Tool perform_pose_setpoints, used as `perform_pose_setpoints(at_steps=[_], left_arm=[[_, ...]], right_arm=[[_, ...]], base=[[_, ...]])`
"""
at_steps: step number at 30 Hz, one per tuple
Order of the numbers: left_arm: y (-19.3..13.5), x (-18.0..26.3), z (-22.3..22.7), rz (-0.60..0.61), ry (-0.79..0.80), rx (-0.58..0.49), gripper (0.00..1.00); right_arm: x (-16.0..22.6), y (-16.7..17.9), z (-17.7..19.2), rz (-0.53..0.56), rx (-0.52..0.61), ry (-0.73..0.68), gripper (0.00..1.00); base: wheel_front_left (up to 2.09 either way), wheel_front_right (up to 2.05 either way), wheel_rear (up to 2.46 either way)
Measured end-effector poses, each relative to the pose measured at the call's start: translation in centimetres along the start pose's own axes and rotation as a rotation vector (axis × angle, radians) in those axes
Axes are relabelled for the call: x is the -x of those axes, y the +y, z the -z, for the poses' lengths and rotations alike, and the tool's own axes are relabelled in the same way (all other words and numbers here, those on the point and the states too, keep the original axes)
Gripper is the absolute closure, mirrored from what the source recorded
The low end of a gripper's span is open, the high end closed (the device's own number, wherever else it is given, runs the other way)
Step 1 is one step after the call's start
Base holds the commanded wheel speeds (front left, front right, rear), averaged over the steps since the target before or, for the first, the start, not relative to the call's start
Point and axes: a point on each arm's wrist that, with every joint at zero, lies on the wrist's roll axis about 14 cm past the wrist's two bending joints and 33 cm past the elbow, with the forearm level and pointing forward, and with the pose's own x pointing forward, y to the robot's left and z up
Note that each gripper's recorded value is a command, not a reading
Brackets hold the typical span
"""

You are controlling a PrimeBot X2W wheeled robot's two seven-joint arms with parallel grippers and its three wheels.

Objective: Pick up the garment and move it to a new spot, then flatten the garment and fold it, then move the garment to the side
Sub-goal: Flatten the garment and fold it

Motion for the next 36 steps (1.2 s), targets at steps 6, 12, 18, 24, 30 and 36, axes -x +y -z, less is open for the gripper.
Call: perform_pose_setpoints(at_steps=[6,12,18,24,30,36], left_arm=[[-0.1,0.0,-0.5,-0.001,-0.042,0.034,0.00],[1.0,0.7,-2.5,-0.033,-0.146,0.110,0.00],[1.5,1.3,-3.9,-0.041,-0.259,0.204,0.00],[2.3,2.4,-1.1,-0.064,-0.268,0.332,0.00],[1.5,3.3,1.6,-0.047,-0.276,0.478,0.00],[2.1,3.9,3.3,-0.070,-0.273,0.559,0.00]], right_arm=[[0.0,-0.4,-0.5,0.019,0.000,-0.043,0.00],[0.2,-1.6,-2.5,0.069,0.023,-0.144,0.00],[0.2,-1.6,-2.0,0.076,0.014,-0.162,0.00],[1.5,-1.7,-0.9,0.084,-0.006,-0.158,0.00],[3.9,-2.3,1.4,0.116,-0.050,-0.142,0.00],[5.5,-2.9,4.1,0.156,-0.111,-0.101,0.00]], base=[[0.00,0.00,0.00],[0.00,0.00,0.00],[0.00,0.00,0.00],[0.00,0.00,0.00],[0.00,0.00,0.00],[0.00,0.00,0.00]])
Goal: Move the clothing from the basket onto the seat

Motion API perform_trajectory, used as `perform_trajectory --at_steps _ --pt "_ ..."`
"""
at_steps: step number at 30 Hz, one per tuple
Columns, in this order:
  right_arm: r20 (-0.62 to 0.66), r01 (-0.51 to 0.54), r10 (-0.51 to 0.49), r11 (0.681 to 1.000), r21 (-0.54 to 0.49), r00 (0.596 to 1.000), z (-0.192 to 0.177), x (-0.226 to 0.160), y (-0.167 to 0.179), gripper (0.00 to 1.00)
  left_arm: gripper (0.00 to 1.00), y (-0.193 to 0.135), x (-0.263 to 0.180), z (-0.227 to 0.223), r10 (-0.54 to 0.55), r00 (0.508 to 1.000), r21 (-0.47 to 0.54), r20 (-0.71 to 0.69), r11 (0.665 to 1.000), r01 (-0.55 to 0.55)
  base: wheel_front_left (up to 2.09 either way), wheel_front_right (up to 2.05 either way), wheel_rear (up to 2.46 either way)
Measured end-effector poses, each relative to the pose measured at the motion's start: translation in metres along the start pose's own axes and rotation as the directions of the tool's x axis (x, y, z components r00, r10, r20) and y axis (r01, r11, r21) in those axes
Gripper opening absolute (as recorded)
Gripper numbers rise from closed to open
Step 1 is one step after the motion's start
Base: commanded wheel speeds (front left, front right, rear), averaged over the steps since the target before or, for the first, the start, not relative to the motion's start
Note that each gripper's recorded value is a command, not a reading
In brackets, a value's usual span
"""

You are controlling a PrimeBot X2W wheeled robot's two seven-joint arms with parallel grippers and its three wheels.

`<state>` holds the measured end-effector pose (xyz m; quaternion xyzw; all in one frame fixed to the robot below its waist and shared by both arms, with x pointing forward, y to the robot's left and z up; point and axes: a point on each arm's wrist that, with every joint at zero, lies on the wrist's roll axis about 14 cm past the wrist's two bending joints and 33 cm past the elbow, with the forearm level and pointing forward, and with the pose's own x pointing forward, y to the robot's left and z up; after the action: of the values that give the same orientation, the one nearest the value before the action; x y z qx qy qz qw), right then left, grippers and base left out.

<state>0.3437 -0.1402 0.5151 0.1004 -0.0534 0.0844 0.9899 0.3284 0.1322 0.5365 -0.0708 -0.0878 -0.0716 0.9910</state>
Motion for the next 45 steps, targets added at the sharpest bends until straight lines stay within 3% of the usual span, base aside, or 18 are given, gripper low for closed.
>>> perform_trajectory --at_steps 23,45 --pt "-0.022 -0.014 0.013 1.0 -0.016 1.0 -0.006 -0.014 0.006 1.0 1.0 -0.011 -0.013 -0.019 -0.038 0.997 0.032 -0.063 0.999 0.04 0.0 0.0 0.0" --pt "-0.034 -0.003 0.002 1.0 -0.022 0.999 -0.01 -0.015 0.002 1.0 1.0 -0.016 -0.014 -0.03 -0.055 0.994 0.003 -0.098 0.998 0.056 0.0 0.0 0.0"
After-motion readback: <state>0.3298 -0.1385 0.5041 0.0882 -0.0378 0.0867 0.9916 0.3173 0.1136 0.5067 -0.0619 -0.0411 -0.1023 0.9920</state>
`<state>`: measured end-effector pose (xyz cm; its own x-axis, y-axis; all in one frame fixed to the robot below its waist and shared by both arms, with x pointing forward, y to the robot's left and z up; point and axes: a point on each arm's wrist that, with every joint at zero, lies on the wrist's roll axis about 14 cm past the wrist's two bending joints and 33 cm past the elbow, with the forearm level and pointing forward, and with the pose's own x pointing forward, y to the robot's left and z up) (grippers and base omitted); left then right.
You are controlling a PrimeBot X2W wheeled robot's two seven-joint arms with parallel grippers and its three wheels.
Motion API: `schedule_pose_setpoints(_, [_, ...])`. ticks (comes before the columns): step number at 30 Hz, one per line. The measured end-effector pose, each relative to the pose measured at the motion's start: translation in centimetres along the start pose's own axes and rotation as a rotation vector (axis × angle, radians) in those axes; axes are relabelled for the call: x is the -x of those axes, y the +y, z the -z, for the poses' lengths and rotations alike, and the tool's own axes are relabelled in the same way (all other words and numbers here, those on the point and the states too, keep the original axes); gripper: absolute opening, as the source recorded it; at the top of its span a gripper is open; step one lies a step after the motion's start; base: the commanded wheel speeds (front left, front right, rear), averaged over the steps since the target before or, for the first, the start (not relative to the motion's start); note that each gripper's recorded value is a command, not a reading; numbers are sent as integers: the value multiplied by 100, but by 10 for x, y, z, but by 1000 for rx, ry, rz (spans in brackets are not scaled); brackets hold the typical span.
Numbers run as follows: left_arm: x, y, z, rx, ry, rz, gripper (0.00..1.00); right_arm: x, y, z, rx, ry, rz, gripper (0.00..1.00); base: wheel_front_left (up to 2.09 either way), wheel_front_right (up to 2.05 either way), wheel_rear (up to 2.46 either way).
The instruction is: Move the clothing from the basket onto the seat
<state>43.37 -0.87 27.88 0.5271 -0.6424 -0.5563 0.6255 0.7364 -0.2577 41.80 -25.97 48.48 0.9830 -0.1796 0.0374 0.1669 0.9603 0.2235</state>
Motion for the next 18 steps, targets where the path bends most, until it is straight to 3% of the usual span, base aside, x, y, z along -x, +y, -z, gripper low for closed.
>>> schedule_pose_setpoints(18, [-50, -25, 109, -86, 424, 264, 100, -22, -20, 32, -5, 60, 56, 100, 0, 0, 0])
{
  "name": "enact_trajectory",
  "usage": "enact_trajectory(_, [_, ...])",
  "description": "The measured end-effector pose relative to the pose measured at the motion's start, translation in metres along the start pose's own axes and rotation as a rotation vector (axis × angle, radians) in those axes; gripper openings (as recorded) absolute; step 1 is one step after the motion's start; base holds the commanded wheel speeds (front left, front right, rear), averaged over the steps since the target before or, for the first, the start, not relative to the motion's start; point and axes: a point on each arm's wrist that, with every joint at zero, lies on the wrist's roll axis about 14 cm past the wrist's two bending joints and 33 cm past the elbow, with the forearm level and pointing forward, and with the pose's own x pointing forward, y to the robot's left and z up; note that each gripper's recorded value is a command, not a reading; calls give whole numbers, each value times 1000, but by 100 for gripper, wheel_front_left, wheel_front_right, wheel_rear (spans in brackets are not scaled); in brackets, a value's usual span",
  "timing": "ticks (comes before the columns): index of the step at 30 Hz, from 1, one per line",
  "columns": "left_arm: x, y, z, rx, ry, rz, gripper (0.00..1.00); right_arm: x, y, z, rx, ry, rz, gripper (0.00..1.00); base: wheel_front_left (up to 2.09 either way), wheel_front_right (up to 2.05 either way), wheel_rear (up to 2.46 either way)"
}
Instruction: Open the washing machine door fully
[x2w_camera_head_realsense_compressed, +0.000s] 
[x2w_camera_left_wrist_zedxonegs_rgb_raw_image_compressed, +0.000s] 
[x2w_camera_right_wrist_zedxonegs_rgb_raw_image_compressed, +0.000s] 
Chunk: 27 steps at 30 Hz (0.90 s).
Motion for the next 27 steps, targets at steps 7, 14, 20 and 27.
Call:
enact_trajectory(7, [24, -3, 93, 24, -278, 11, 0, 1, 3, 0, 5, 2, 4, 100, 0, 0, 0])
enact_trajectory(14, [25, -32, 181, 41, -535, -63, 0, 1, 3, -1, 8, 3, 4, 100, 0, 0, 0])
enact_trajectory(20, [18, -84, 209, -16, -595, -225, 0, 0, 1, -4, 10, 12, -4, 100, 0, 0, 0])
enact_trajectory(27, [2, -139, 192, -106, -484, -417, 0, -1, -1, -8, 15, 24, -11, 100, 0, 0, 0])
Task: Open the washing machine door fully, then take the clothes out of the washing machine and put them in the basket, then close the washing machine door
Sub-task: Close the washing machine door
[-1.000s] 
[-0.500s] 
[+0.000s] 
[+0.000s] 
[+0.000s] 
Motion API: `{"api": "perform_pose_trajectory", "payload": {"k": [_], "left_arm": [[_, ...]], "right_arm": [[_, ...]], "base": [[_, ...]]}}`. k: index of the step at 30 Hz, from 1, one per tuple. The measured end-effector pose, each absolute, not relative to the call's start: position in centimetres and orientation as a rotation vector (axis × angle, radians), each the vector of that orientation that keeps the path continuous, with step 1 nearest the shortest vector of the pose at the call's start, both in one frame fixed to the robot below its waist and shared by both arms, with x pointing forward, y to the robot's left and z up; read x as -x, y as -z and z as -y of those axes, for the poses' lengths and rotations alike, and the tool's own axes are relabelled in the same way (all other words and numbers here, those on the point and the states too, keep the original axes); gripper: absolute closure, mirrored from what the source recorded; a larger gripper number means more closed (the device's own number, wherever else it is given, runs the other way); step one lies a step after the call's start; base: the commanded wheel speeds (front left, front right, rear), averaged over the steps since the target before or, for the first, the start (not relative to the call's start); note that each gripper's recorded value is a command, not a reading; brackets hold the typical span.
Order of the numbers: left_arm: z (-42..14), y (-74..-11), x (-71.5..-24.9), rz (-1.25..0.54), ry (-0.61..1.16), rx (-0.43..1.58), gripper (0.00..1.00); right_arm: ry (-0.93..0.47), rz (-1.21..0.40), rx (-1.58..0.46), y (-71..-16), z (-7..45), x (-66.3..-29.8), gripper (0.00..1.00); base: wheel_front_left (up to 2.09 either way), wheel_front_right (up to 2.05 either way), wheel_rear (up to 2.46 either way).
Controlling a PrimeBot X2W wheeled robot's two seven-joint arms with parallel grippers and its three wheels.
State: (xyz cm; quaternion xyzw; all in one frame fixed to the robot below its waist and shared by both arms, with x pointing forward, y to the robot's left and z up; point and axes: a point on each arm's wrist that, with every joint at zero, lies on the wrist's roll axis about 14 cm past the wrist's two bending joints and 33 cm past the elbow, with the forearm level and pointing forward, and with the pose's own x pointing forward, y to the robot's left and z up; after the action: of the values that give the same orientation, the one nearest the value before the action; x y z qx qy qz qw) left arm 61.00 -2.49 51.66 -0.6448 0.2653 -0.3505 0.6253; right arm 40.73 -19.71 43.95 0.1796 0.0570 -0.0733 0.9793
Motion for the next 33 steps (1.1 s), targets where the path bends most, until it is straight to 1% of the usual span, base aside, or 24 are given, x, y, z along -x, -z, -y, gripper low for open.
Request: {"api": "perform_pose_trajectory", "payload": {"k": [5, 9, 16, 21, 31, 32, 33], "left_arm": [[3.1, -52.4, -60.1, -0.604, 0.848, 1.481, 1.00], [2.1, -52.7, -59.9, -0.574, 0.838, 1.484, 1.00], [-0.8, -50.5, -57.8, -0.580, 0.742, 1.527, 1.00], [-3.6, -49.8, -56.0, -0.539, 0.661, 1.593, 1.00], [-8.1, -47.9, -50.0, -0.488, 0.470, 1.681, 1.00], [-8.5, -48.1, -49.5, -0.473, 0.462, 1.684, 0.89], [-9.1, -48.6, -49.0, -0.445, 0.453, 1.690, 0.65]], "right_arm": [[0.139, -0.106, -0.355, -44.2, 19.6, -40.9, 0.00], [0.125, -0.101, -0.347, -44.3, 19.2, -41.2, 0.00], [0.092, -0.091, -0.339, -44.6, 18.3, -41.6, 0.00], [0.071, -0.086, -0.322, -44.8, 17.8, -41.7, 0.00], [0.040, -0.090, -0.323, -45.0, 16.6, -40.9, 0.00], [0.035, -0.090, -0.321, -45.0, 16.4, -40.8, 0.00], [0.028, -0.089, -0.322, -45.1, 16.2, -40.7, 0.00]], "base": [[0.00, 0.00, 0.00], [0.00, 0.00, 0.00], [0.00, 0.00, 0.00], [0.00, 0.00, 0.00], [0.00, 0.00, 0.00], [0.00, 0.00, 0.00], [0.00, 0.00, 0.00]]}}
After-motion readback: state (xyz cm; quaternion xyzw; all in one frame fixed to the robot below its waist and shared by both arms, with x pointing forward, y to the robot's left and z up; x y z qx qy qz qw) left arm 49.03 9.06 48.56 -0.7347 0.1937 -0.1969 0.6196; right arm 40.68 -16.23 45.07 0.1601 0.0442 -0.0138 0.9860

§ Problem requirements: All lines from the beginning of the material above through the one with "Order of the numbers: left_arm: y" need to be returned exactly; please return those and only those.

§ Finished exercise:
Tool perform_pose_setpoints, used as `perform_pose_setpoints(at_steps=[_], left_arm=[[_, ...]], right_arm=[[_, ...]], base=[[_, ...]])`
"""
at_steps: step number at 30 Hz, one per tuple
Order of the numbers: left_arm: y (-19.3..13.5), x (-18.0..26.3), z (-22.3..22.7), rz (-0.60..0.61), ry (-0.79..0.80), rx (-0.58..0.49), gripper (0.00..1.00); right_arm: x (-16.0..22.6), y (-16.7..17.9), z (-17.7..19.2), rz (-0.53..0.56), rx (-0.52..0.61), ry (-0.73..0.68), gripper (0.00..1.00); base: wheel_front_left (up to 2.09 either way), wheel_front_right (up to 2.05 either way), wheel_rear (up to 2.46 either way)

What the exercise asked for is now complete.